Most fund managers agree that allowing employee members of Hong Kong's Mandatory Provident Fund (MPF) schemes to switch providers is a good thing for competition in the sector. But it will be hard work for the trustees and record keepers, says Scott Lothian, head of multi-asset at BEA Union Investments in Hong Kong. "The admin is going to be a nightmare for some people," he adds. The changes will also mean a greater focus on retail-type MPF marketing.
There may not be a rush of people switching when the changes take effect in January 2011. "We've seen similar things happen in Australia [when the superannuation fund sector moved to open architecture in July 2005], and not as many employees switched as some expected," says Lothian. "Maybe more will switch here though, as individuals tend to be more speculative."

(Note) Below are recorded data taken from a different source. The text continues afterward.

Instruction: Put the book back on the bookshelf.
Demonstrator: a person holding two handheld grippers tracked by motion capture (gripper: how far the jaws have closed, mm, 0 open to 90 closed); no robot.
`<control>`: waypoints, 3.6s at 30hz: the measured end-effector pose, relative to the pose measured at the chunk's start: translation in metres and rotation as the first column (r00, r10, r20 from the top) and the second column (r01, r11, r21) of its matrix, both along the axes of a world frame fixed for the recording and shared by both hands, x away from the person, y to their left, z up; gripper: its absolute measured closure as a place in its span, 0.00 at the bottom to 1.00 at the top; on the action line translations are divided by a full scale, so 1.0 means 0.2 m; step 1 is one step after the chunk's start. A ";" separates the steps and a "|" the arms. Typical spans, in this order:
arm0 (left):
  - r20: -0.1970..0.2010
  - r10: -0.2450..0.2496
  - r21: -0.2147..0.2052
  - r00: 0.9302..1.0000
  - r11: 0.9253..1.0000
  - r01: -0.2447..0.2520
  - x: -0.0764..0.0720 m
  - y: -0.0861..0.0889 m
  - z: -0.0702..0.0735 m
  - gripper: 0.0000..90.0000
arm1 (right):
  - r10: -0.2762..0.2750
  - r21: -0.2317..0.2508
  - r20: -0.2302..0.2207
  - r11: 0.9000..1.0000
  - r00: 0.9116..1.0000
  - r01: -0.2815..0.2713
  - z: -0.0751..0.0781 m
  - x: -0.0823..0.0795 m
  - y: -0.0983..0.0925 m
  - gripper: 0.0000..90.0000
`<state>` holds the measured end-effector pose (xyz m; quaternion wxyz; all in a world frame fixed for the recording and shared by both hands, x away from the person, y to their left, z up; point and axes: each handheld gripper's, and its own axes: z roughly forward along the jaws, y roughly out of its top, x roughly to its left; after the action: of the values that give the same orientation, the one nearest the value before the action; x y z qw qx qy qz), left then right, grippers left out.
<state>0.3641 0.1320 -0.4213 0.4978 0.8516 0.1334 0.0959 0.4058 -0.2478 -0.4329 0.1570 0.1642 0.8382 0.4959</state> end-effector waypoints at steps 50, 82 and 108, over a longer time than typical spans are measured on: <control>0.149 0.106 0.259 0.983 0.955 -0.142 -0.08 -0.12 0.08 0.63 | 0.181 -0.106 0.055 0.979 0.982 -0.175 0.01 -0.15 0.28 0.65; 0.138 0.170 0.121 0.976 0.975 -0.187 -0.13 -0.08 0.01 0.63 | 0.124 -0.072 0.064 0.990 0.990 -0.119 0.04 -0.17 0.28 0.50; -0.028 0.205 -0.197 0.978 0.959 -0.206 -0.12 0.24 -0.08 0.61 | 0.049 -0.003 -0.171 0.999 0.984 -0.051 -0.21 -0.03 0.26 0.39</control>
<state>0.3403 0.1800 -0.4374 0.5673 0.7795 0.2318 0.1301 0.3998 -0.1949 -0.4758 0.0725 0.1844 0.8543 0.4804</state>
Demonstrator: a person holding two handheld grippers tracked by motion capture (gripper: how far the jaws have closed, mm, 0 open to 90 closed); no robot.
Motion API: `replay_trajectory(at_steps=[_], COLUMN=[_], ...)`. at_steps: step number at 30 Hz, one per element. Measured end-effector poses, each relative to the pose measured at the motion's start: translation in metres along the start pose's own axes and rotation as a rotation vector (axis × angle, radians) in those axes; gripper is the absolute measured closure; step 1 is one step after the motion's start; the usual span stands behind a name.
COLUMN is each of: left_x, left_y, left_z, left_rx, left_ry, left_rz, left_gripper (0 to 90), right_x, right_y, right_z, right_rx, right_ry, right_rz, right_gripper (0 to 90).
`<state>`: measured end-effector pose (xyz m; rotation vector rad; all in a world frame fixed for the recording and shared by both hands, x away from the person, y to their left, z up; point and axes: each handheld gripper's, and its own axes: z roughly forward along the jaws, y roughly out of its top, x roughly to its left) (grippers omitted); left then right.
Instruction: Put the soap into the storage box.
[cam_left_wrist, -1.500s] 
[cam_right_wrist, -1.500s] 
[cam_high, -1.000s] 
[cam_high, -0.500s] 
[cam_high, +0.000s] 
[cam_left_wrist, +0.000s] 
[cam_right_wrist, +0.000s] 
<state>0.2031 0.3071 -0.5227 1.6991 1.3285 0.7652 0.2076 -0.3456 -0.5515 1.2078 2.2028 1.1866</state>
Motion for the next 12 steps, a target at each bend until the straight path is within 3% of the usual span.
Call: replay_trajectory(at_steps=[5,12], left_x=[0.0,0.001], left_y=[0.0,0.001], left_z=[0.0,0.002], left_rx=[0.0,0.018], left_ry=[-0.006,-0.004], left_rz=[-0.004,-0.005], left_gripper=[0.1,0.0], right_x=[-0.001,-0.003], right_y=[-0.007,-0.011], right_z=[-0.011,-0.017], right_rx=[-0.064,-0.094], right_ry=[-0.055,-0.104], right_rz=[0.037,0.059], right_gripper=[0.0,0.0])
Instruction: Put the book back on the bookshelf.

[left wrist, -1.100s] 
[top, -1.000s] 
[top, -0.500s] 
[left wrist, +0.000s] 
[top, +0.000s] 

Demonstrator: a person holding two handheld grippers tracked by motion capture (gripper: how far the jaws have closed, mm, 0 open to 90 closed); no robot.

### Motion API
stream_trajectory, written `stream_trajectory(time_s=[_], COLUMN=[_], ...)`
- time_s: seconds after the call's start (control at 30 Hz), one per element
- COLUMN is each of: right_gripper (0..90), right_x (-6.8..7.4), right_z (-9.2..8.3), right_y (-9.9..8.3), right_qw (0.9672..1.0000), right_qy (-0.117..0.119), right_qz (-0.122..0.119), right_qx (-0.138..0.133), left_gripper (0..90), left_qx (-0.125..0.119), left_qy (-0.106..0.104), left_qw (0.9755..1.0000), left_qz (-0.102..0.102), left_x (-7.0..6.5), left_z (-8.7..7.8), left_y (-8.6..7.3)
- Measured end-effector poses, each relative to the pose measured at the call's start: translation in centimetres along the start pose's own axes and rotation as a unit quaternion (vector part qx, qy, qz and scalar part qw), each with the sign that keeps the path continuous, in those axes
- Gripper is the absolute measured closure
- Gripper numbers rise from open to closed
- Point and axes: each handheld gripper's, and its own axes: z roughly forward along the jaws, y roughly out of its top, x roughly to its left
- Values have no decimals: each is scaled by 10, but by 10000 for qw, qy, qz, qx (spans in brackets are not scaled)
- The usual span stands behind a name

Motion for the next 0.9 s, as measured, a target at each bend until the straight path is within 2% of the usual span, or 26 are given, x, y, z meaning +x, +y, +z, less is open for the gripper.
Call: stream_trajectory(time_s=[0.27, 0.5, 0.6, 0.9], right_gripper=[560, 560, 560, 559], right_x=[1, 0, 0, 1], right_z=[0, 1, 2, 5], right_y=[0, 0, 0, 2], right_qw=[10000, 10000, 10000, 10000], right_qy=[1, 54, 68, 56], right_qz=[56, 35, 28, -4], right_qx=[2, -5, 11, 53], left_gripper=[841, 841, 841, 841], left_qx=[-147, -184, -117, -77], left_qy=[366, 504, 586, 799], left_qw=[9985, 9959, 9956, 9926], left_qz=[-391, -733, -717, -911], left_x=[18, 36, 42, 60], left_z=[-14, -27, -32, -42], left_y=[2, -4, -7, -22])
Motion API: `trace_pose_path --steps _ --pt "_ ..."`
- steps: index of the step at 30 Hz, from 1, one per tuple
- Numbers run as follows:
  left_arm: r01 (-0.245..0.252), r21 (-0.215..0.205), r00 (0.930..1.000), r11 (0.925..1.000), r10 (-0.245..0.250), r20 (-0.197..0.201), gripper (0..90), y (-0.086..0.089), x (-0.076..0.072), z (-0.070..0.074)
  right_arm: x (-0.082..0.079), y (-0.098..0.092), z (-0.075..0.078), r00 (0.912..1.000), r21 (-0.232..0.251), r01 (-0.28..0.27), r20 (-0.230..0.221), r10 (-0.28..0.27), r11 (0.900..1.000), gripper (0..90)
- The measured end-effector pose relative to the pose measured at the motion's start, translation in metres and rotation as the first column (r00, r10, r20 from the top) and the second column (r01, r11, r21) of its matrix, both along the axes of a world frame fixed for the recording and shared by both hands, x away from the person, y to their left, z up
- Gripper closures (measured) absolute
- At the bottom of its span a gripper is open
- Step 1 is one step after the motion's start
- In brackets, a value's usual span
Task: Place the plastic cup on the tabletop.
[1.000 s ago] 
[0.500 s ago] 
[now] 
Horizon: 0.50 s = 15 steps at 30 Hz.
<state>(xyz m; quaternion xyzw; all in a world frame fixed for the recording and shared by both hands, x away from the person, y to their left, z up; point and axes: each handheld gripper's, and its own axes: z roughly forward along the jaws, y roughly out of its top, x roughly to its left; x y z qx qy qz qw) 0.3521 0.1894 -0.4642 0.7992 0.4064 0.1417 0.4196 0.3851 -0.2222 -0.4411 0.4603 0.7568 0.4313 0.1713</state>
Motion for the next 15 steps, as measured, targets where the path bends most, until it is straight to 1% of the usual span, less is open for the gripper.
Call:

It may be that members simply need time to get used to the idea of switching, as is suggested by a survey on the super fund sector published last week by Australian research firm Investment Trends. The proportion of industry super fund members looking to switch funds doubled between November 2008 and July 2009 from 8% to 15%. It's a similar story for active retail super fund members, with the proportion thinking of switching rising from 7% to 24%, according to The 2009 Investor Sentiment and Communications Report.
Meanwhile, it will remain difficult for employers in Hong Kong to switch providers. MPFs are "like velcro -- they have lots of 'hooks' to keep companies locked in", says Lothian, who joined BEA Union at the start of 2008. "Once an employer has chosen a provider, it is very hard to switch. And even after the new rules come in, it will still be difficult for employers to switch, even though the employee members will have increased flexibility."
Although fund managers do not have to worry about the increase in admin work, one area that will concern them is marketing, which will become more of an issue after the rule change. Some MPF providers have hundreds of thousands of members, says Lothian, and the biggest providers may even be close to a million; influencing all of these new MPF decision-makers will be easier for some than for others.
"It will turn [the MPF market] from an institutional into a retail type of business," he says, something that will benefit the firms with big marketing networks and strong brands. BEA Union lacks the former, but has the benefit of the latter in Hong Kong, says Lothian.
Competition is already fierce among MPF providers. "They are all pushing to be at the top of the performance tables by the time 'D-day' arrives," says Lothian. But it may become fiercer. "It's hard to get funds approved for MPF distribution, as it's quite heavily regulated," he adds. "But with the rule change coming in, there might be some firms not currently in the MPF market that will look to get funds approved by the MPFA [Mandatory Provident Fund Authority]."
The funds in question -- from managers such as BlackRock, for example -- may have to "jump through a few more hoops", says Lothian, but it wouldn't be such a stretch for some of them to do so. That would mean those managers could offer funds to the small number of MPF managers that use third-party funds on their platform.
"Asset managers with, say, Japanese stock market expertise could offer Japanese equity funds to local Hong Kong houses that are less strong in that area," he says. Lothian says he, for one, would welcome more choice, since there is such a major focus on the China and Hong Kong markets among fund providers at present.
BEA Union -- a joint venture formed in mid-2007 by Germany's Union Investments and Bank of East Asia in Hong Kong -- manages around $2.2 billion, just over half of which is accounted for by MPF-related assets. It has a share of the MPF market of around 4%.